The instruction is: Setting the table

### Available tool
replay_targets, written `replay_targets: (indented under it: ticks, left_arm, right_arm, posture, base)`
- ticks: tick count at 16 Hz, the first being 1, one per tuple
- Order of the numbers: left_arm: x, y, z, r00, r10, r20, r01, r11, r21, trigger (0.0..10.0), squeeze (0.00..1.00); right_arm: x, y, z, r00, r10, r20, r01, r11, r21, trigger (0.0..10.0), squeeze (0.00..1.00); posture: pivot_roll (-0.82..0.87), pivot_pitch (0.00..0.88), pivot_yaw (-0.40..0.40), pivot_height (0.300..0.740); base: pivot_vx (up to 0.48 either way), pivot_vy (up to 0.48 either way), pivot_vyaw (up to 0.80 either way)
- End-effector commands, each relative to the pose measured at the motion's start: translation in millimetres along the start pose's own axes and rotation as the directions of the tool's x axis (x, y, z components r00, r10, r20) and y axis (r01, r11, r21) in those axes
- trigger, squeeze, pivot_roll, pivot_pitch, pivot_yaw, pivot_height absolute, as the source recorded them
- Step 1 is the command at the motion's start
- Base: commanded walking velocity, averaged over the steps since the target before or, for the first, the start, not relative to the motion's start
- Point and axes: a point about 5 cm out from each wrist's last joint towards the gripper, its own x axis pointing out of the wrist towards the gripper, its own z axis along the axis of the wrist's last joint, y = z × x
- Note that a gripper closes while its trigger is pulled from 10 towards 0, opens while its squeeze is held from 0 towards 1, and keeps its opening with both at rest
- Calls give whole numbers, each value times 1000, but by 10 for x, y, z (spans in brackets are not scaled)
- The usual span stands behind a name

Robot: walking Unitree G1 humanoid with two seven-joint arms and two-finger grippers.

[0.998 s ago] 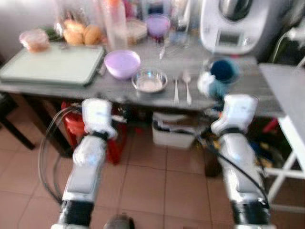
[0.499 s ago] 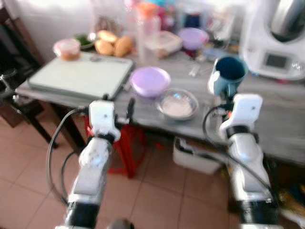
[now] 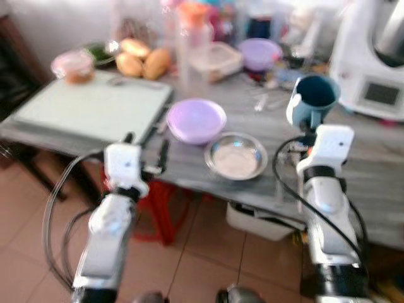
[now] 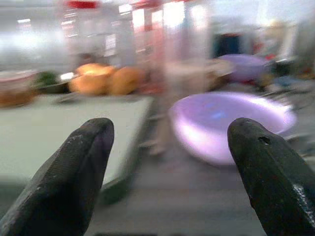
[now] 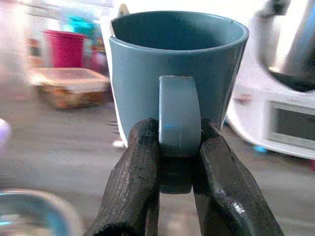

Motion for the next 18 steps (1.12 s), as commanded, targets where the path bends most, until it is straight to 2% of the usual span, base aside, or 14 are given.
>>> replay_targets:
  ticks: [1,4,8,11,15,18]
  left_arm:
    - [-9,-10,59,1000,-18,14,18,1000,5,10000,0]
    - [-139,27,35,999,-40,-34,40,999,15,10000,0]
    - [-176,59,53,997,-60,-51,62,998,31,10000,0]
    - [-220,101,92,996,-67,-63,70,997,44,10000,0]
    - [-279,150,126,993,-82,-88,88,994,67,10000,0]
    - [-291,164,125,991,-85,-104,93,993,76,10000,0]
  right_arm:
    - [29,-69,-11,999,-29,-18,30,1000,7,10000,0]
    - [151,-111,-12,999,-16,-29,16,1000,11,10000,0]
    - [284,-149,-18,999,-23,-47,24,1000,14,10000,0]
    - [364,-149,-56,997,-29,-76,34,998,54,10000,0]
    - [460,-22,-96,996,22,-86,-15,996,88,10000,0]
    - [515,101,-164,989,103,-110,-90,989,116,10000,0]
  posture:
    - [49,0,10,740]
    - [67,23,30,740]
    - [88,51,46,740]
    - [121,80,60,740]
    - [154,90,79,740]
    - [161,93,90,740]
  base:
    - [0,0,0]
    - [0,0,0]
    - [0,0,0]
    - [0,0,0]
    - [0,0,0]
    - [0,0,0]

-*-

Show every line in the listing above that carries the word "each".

- End-effector commands, each relative to the pose measured at the motion's start: translation in millimetres along the start pose's own axes and rotation as the directions of the tool's x axis (x, y, z components r00, r10, r20) and y axis (r01, r11, r21) in those axes
- Point and axes: a point about 5 cm out from each wrist's last joint towards the gripper, its own x axis pointing out of the wrist towards the gripper, its own z axis along the axis of the wrist's last joint, y = z × x
- Calls give whole numbers, each value times 1000, but by 10 for x, y, z (spans in brackets are not scaled)

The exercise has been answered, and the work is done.